> [ACTIVITY] What should come back is the data below, word for word, minus any picture.

> [INFORMATION SUPPLIED]
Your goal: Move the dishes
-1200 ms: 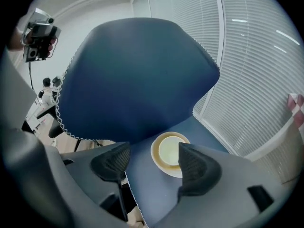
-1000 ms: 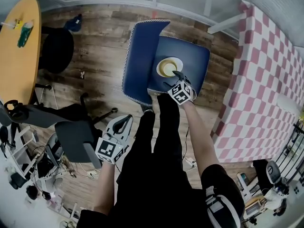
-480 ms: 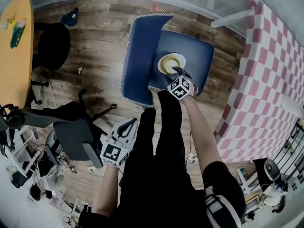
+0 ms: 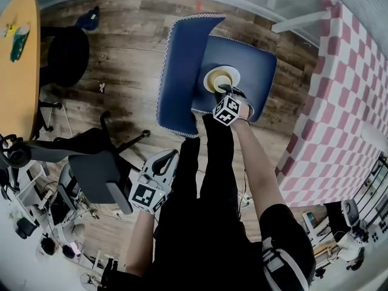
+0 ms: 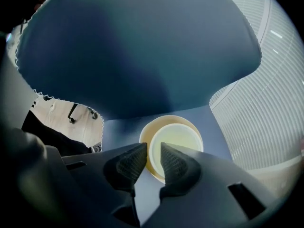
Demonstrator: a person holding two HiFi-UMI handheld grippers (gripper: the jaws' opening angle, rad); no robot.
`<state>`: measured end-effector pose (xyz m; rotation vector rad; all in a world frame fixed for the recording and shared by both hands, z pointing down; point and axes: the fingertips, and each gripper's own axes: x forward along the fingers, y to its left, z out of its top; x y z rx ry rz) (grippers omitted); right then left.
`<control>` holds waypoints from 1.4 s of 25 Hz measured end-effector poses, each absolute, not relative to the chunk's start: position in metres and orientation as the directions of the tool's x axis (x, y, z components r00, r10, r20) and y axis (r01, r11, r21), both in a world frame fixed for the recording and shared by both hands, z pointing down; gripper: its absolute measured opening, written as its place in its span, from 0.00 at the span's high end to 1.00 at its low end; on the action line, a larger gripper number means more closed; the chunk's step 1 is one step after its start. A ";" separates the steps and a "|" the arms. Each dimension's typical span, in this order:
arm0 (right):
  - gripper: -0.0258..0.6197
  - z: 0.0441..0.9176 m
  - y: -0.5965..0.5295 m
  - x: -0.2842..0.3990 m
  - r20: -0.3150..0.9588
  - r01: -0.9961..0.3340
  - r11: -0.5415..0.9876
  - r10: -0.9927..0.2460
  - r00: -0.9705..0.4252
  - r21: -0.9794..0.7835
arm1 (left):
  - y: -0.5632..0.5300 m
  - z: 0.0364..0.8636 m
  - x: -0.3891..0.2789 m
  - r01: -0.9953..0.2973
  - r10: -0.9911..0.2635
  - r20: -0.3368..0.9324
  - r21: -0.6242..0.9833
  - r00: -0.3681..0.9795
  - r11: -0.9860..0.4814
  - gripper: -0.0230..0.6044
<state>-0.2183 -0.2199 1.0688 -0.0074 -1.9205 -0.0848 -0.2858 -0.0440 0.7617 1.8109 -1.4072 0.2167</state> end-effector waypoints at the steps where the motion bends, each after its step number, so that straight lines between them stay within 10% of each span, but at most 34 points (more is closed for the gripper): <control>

> [FINISHED EXERCISE]
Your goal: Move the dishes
-1200 ms: 
-1000 ms: 
-480 ms: 
+0 ms: 
+0 ms: 
Demonstrator: a person holding two HiFi-UMI handheld grippers (gripper: the jaws' opening angle, rad); no robot.
`<state>`: measured end-effector pose (xyz m; rotation vector rad; all in a world frame fixed for the recording and shared by both hands, z pointing down; point and axes: the fingertips, and each gripper's own axes: x forward along the fingers, y to its left, z out of its top; x y z rx ry rz) (grippers omitted); right then left.
`<control>` holds waypoints from 1.4 s of 25 Hz measured end-effector poses, each absolute, not relative to the chunk's start: position in metres and orientation as the directions of the tool's x axis (x, y, z components r00, r10, r20) and y axis (r01, r11, r21), both in a world frame fixed for the recording and shared by both hands, z pointing down; gripper: its absolute measured opening, written as its place in its span, from 0.00 at the span's high end to 1.00 at its low end; on the action line, a larger gripper number means more closed; the chunk's step 1 is one step after its start. A ";" separates the steps and a "|" the arms. Each dimension's typical span, in this order:
arm0 (right):
  - gripper: -0.0258..0.6197
  - z: 0.0441..0.9176 m
  - y: -0.5965..0.5295 m
  - x: -0.2842..0.3990 m
  - r20: -0.3150..0.9588
  - r01: -0.9961..0.3340
  - r11: -0.5415..0.9876
  - r10: -0.9927..0.2460
  - r00: -0.9705..0.4252
  - r21: -0.9794..0.7835
arm1 (left):
  - y: -0.5632..0.5300 m
  - z: 0.0364..0.8636 m
  - x: -0.3891..0.2789 m
  - r01: -0.9953..0.2973
  - r10: -0.9911..0.2635
  - r20: -0.3368..0.9324
  - r21: -0.6242..0.9833
  - r00: -0.3681..0.9795
  - r11: -0.9860..0.4814
  - gripper: -0.0230..0.6044
<state>-0.2183 -0.2199 1.0688 -0.0074 -1.9205 -0.0848 -0.2858 -0.0440 0.7617 1.8109 -1.4072 0.2167</state> end-effector waypoints at the steps where the motion bends, each after its step number, so that straight lines between them stay within 10% of each span, but at most 34 points (more is closed for the gripper): <control>

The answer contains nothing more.